--- INPUT DATA Enclosed Below ---

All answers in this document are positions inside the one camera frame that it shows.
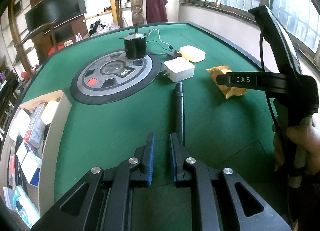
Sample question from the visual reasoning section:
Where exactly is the dark red cloth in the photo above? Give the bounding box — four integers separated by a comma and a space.
146, 0, 168, 24

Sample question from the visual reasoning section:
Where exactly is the motor white wire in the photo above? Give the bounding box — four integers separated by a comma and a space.
146, 28, 175, 50

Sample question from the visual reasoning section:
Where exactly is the teal patterned tissue pack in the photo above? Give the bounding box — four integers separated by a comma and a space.
12, 185, 40, 229

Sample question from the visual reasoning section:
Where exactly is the black television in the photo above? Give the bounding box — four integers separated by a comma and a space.
25, 0, 86, 31

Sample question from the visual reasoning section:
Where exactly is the white power adapter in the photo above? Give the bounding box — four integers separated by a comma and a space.
163, 57, 195, 83

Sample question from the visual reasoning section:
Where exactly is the yellow paper packet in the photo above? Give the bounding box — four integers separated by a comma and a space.
206, 66, 248, 99

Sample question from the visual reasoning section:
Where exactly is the yellow white round can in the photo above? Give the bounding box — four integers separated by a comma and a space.
40, 100, 59, 125

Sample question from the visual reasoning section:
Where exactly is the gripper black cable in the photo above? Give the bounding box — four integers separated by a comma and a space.
259, 30, 288, 147

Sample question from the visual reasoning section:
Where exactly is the black cylindrical motor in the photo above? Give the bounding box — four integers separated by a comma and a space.
120, 25, 147, 60

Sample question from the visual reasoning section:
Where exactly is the round grey black disc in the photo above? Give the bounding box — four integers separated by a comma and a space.
70, 49, 162, 105

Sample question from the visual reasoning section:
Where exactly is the wooden chair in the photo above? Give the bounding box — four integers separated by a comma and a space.
114, 0, 145, 28

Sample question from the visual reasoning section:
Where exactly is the grey red carton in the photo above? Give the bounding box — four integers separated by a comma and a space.
24, 102, 47, 150

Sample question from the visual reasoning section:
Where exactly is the blue white medicine box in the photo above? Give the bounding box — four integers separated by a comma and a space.
16, 141, 41, 187

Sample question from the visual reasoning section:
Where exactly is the right hand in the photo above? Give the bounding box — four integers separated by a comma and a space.
272, 117, 319, 190

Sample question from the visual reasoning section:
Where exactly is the cardboard tray box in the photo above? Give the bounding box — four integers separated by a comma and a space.
1, 90, 72, 230

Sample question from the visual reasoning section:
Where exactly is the black pen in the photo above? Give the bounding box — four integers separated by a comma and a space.
175, 82, 185, 146

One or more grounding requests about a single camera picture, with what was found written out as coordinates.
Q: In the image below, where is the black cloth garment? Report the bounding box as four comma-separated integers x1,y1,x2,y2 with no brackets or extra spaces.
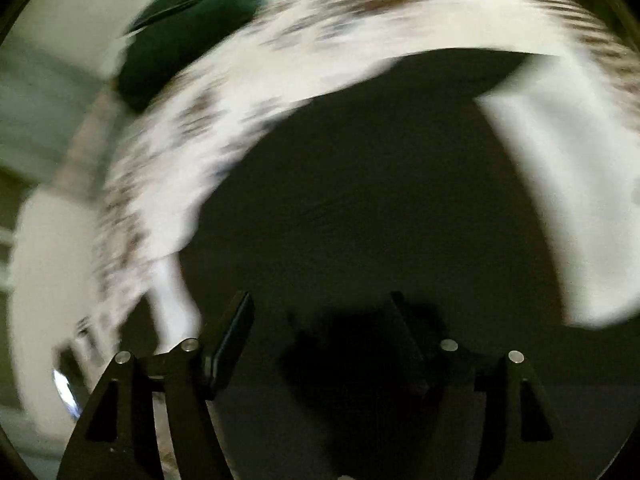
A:
177,49,639,479

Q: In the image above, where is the floral cream bed blanket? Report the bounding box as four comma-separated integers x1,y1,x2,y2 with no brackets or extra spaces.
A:
75,0,639,356

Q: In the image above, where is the teal striped curtain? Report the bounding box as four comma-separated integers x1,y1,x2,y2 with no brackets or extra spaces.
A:
1,36,103,183

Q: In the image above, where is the dark green pillow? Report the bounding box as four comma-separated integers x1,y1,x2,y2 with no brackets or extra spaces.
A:
116,0,262,113

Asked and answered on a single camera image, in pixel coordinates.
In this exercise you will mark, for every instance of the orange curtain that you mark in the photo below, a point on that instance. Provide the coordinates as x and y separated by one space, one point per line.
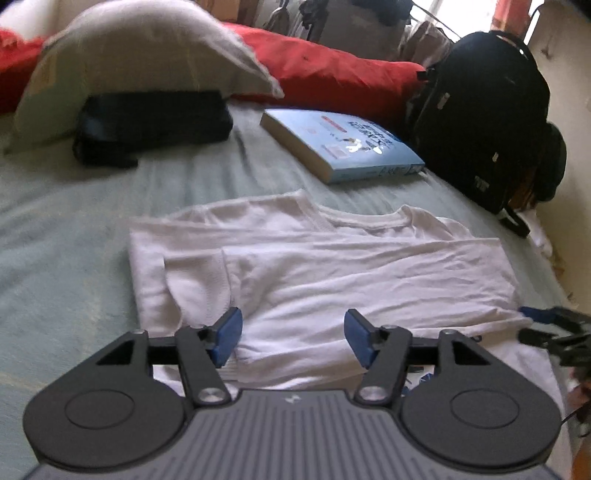
512 16

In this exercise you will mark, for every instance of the white printed sweatshirt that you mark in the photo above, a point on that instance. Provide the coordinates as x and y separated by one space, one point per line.
294 268

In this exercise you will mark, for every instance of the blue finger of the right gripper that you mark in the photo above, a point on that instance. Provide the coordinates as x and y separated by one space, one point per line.
542 316

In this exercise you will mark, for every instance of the hanging clothes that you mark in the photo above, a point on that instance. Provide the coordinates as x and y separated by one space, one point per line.
379 30

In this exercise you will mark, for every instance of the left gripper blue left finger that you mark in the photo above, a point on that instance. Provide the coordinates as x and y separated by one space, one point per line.
201 351

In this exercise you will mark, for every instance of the red pillow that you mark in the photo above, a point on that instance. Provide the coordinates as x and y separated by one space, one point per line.
18 59

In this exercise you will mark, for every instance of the red blanket roll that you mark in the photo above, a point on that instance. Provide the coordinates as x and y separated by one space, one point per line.
317 77

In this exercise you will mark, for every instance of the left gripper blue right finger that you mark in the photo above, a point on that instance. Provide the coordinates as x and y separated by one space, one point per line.
383 353

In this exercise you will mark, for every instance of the green quilted bed cover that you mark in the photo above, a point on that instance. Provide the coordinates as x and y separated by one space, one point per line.
65 284

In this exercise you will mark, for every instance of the grey pillow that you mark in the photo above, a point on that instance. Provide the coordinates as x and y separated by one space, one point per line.
133 46

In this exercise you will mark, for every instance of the person's right hand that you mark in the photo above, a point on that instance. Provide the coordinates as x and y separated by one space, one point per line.
579 400

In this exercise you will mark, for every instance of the light blue book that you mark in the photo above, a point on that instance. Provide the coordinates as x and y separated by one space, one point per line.
338 147

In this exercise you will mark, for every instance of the black folded cloth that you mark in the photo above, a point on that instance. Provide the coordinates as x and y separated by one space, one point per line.
113 128

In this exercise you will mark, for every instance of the black backpack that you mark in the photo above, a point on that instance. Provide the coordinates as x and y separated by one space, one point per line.
480 123

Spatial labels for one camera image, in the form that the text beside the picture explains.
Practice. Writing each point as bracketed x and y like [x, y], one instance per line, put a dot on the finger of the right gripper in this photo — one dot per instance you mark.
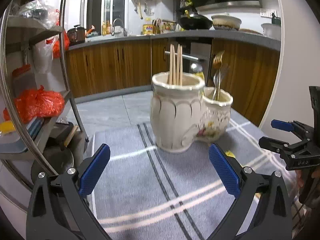
[282, 125]

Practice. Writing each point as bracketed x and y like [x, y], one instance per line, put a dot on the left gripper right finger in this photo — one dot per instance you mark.
[272, 218]

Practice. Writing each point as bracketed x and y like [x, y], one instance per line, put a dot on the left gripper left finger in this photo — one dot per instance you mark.
[57, 207]

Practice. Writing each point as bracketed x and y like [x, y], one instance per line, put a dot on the gold fork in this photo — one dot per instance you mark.
[217, 63]

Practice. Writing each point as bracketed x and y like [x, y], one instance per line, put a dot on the yellow plastic tulip spoon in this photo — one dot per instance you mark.
[230, 154]

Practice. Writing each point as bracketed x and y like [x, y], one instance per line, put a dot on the wooden kitchen cabinets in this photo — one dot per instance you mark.
[94, 69]

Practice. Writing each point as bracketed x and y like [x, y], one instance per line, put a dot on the kitchen faucet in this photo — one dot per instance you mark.
[118, 27]

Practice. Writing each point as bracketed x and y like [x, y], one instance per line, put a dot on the right hand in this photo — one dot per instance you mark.
[308, 186]

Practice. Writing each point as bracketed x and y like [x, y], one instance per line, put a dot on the metal storage shelf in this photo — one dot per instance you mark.
[33, 54]

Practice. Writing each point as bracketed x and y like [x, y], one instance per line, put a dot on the grey striped table cloth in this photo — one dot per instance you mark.
[147, 193]

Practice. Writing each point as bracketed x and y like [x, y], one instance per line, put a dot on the yellow plastic utensil in holder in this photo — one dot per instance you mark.
[201, 76]

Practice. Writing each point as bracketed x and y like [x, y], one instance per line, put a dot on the red plastic bag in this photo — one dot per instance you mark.
[39, 103]

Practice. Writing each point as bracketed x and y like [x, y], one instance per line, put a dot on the white ceramic utensil holder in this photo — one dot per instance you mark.
[181, 115]

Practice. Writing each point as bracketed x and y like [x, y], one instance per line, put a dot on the silver ladle spoon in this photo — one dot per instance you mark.
[196, 68]

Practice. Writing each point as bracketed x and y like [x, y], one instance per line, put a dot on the built-in oven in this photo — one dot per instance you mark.
[192, 55]

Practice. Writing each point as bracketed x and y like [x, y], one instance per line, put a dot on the white ceramic pot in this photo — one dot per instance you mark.
[226, 22]

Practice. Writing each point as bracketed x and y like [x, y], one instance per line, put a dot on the wooden chopstick in holder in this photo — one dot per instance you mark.
[170, 65]
[179, 67]
[174, 66]

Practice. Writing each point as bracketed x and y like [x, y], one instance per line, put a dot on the black wok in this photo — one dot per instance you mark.
[195, 22]

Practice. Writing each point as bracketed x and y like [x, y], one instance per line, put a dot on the yellow food container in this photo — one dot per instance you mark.
[147, 29]

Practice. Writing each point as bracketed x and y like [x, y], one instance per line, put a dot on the dark pressure cooker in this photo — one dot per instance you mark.
[76, 35]

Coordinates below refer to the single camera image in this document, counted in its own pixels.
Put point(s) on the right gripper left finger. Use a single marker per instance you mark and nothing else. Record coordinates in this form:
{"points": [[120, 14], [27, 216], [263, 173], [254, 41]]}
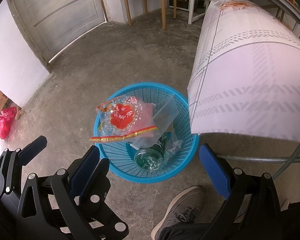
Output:
{"points": [[47, 208]]}

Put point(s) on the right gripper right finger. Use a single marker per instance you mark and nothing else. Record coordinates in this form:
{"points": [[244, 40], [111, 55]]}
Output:
{"points": [[251, 208]]}

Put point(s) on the green plastic bottle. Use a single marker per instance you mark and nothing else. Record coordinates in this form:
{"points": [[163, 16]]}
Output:
{"points": [[152, 158]]}

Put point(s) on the red clear snack bag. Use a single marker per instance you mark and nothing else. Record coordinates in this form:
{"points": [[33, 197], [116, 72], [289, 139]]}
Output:
{"points": [[125, 118]]}

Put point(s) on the clear plastic bag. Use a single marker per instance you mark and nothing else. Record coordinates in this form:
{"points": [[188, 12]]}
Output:
{"points": [[165, 113]]}

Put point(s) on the blue plastic trash basket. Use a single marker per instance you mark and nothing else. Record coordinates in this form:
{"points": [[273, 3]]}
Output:
{"points": [[121, 154]]}

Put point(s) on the red plastic bag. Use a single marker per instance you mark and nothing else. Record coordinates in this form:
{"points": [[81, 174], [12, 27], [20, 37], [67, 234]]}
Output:
{"points": [[7, 117]]}

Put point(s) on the grey sneaker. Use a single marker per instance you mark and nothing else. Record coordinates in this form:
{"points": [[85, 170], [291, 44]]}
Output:
{"points": [[185, 207]]}

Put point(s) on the floral tablecloth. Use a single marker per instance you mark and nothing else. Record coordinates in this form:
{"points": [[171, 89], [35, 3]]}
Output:
{"points": [[246, 75]]}

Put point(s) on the grey wooden door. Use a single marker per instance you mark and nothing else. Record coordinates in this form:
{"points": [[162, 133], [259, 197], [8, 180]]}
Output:
{"points": [[48, 26]]}

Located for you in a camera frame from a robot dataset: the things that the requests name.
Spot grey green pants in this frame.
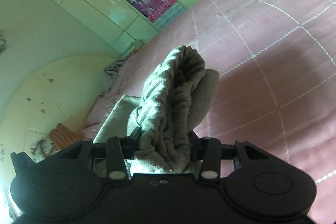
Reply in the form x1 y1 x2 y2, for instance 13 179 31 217
93 46 219 173

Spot orange striped pillow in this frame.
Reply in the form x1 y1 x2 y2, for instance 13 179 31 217
49 123 83 150

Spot teal patterned pillow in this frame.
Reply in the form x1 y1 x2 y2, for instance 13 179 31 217
30 137 59 163

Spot grey crumpled cloth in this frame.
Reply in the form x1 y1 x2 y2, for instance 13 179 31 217
99 56 130 97

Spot cream headboard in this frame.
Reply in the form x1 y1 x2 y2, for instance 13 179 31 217
1 55 115 203

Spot pink checked bed sheet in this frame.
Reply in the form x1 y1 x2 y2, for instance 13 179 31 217
86 0 335 223

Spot left lower calendar poster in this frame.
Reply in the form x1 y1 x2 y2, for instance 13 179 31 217
126 0 186 30

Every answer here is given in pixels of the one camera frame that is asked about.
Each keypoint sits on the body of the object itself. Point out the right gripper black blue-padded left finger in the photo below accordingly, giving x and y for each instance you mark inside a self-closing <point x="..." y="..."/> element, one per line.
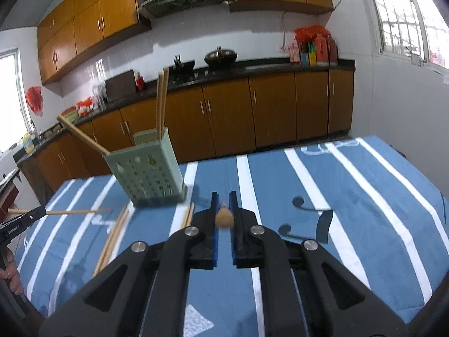
<point x="143" y="291"/>

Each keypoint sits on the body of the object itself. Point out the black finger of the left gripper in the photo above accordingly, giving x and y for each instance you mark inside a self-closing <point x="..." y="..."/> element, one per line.
<point x="16" y="226"/>

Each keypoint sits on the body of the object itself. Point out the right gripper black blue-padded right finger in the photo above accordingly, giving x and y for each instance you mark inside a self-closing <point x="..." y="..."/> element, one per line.
<point x="305" y="290"/>

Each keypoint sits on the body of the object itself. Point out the wooden lower kitchen cabinets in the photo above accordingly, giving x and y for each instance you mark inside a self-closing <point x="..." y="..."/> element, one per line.
<point x="213" y="120"/>

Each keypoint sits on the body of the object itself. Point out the wooden kitchen cabinets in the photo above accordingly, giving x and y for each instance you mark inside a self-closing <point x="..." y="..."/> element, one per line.
<point x="77" y="30"/>
<point x="213" y="120"/>

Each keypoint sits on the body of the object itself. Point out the wooden upper kitchen cabinets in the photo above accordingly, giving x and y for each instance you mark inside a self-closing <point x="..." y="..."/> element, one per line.
<point x="77" y="30"/>

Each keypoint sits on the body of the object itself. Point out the person's hand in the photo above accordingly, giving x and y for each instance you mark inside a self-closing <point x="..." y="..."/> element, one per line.
<point x="10" y="273"/>

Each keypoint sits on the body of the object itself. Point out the wooden chopstick pair outer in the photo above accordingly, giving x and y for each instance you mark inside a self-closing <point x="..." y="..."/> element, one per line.
<point x="107" y="242"/>

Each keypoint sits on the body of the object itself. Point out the wooden chopstick pair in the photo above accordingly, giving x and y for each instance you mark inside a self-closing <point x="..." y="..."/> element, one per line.
<point x="107" y="242"/>
<point x="112" y="242"/>

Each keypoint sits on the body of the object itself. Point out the wooden chopstick pair inner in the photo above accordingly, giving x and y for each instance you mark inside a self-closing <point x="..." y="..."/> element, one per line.
<point x="112" y="242"/>

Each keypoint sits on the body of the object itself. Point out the blue white striped tablecloth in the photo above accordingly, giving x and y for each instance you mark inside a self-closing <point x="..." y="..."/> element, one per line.
<point x="389" y="226"/>

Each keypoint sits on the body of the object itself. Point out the chopstick leaning in holder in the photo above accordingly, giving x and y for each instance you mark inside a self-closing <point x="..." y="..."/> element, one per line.
<point x="82" y="136"/>

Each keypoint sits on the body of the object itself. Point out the green perforated utensil holder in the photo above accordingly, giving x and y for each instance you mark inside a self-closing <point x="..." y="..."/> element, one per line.
<point x="148" y="172"/>

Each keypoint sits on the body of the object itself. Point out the red plastic bag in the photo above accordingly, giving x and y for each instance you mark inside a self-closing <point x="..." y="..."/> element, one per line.
<point x="34" y="99"/>

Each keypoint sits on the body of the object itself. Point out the upright chopstick in holder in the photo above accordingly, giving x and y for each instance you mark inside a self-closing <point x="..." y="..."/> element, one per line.
<point x="164" y="93"/>

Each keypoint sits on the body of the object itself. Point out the black wok left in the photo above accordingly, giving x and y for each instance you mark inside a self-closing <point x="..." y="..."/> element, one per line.
<point x="182" y="68"/>

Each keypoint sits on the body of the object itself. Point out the colourful bottles on counter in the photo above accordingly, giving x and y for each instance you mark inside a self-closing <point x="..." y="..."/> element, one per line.
<point x="314" y="46"/>

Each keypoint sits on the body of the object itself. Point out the black wok with lid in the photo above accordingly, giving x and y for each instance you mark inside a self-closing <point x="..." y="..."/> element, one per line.
<point x="221" y="58"/>

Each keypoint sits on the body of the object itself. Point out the window with bars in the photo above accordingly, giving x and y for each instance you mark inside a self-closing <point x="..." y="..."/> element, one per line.
<point x="414" y="29"/>

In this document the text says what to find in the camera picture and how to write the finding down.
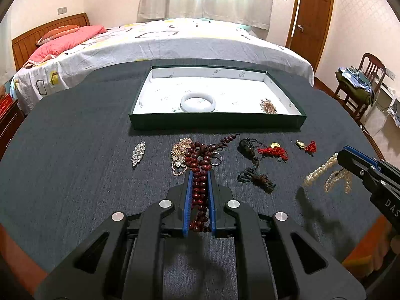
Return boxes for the dark red bead bracelet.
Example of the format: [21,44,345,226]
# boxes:
[183,133,240,233]

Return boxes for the pink gold chain bracelet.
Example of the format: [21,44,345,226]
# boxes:
[169,137,195,177]

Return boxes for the white pearl necklace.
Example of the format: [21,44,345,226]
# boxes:
[302,151,353,195]

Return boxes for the black cord pendant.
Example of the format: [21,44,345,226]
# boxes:
[236,138,275,194]

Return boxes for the small gold red tassel charm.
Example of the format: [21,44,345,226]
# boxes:
[295,140,317,155]

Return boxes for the silver rhinestone brooch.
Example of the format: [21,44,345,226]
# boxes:
[131,141,146,168]

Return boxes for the person's right hand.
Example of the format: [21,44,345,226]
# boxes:
[388,234,400,264]

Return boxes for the dark grey table cloth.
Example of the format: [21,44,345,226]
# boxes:
[0,58,391,300]

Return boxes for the white jade bangle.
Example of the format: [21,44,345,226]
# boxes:
[180,93,216,113]

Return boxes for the pile of clothes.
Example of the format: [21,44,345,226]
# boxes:
[335,66,381,106]

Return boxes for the wooden chair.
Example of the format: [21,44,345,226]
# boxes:
[334,53,387,123]

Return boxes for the bed with patterned sheet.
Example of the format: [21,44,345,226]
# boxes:
[9,19,315,114]

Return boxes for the brown wooden door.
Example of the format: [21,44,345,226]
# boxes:
[285,0,334,71]

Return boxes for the pink pillow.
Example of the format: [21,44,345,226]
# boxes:
[22,25,107,69]

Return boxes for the wooden nightstand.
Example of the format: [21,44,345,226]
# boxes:
[0,94,25,159]

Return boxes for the orange patterned pillow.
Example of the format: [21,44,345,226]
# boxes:
[36,24,80,47]

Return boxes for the wooden headboard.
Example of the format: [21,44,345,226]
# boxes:
[11,12,90,71]

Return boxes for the copper bead bracelet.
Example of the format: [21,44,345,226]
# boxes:
[259,97,278,115]

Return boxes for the wall outlet above headboard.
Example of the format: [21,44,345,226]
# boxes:
[58,7,67,15]

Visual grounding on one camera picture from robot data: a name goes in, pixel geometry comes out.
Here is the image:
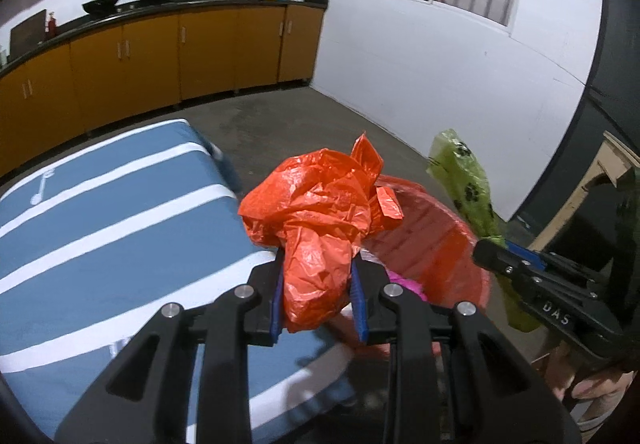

--- End of Enclosed INPUT DATA ---

PROMPT:
In the material above, find every line with the word "about" and show it.

RESPONSE AREA:
One or more grounding requests about a single camera picture, with what was found written out as coordinates.
Every answer here is given in pixels of the one camera frame that is asked about.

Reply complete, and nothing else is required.